Lo ammetto: in questo film, di cui non sapevo niente prima della visione, ho accettato cose che normalmente troverei inaccettabili. La sceneggiatura, di per sè, non starebbe in piedi: un ragazzo e una ragazza, amore a prima vista, abbandono. Passato il tempo, lui è diventato un professore, e si invaghisce di un suo allievo credendolo la reincarnazione della sua prima fiamma. E non vi dico come procede.



Ma Kim ha una certa sensibilità nel ritrarre (nella prima parte) la nascita di un amore, e un talento delicato nel rappresentare (nella seconda) un conflitto interiore, quello con la propria integra eterosessualità in un paese in cui c’è un test per verificarla, ed uno esteriore, quello con le istituzioni scolastiche e l’opinione pubblica, che infatti causano il suo licenziamento. E poi il passato non è mai raccontato in modo lineare, ma attraverso un puzzle di flashback che permettono di tenere sveglia l’attenzione dello spettatore.



Spudoratamente romantico e di una dolcezza quasi disarmante (e a volte struggente), Bungee jumping non è però un barattolo di melassa, ma una buona variazione sul tema dell’amore eterno e del destino (didascalicamente definito dal protagonista nella sua prima lezione), in cui di fronte alla potenza della simbiosi amorosa scompare persino la paura della morte (da lì il titolo, che non sto a spiegarvi) nel segno di un inaudito ma convincente amor vincit omnia.

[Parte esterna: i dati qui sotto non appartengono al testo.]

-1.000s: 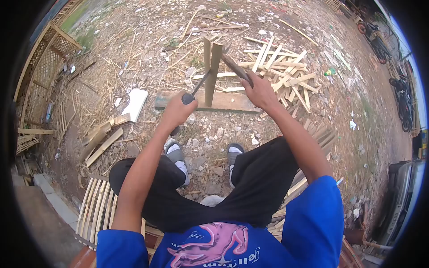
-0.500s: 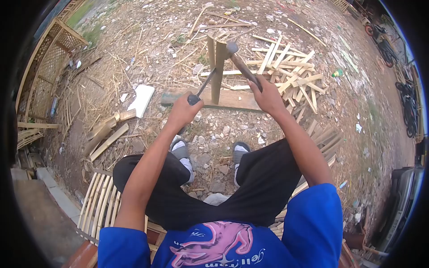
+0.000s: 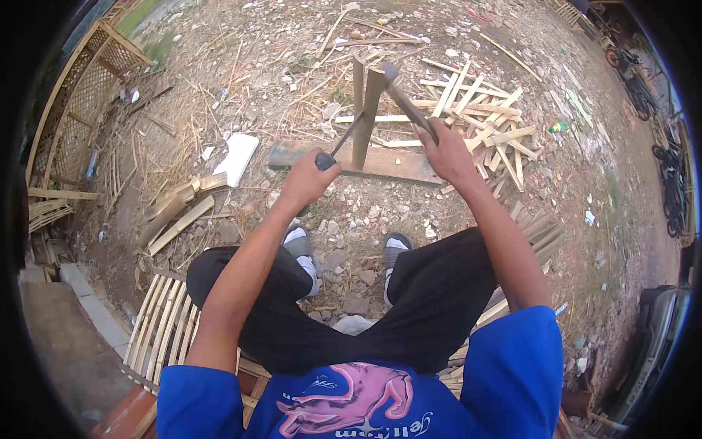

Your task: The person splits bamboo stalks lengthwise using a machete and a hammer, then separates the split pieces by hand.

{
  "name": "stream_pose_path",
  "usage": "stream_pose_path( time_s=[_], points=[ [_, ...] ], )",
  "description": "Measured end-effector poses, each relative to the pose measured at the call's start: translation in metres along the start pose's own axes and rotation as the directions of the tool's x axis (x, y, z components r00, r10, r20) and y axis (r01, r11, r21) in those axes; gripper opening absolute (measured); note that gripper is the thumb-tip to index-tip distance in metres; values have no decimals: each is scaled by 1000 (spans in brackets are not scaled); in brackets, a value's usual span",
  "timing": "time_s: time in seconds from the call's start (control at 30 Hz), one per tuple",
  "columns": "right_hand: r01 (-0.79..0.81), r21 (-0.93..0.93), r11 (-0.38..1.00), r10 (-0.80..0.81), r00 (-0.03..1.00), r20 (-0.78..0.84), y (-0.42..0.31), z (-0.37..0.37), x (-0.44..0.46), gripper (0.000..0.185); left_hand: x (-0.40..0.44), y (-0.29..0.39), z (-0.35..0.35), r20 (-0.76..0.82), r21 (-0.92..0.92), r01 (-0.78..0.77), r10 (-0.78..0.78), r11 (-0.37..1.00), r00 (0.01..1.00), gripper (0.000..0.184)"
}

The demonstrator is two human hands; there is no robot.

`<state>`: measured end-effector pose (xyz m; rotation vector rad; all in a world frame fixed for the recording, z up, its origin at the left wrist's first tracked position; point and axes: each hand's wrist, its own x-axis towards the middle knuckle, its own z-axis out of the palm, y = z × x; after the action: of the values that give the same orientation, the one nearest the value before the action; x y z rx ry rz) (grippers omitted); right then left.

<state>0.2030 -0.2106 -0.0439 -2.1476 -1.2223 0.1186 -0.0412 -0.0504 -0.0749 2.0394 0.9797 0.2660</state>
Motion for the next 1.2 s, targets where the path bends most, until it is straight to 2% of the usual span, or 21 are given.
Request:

Certo, a volte si esagera, come nel finale (circolare, perché riprende l’inizio, fino ad allora misterioso), ma la resa visiva è talmente bella e gli attori talmente bravi (lui è Lee Byung-hun, visto in JSA e Cut) che quasi non ci si accorge di alcuni svarioni. Una piacevole sorpresa.

Canicola (Hundstage)
di Ulrich Seidl, 2001



La provincia austriaca, con i suoi viali dominati dagli onnipresenti centri commerciali e le sue villette bianche, è un posto dove è impossibile essere felici, ed è impossibile non essere infelici. Tra altarini e vite segrete, squallori quotidiani e solitudini perverse, appare una sorta di angelo della purezza, sorta di nuova visitatrice pasoliniana, capace con la sua insopportabile logorrea di far uscire le contraddizioni e i piccoli orrori quotidiani che nascondono le vite della media borghesia.



Il film di Seidl non si ferma davanti a niente nella rappresentazione impietosa del suo zoo umano, e i suoi personaggi si scaldano al sole (i titoli di testa sono straordinari, ricordano il miglior Lynch) come animali in attesa della caccia, o della morte. Magari lo fa con un po’ di scorrettezza, spingendosi nei territori del porno e della sgradevolezza ricercata a tutti i costi, ma conservando uno sguardo antropologico di rara coerenza e di impressionante crudezza.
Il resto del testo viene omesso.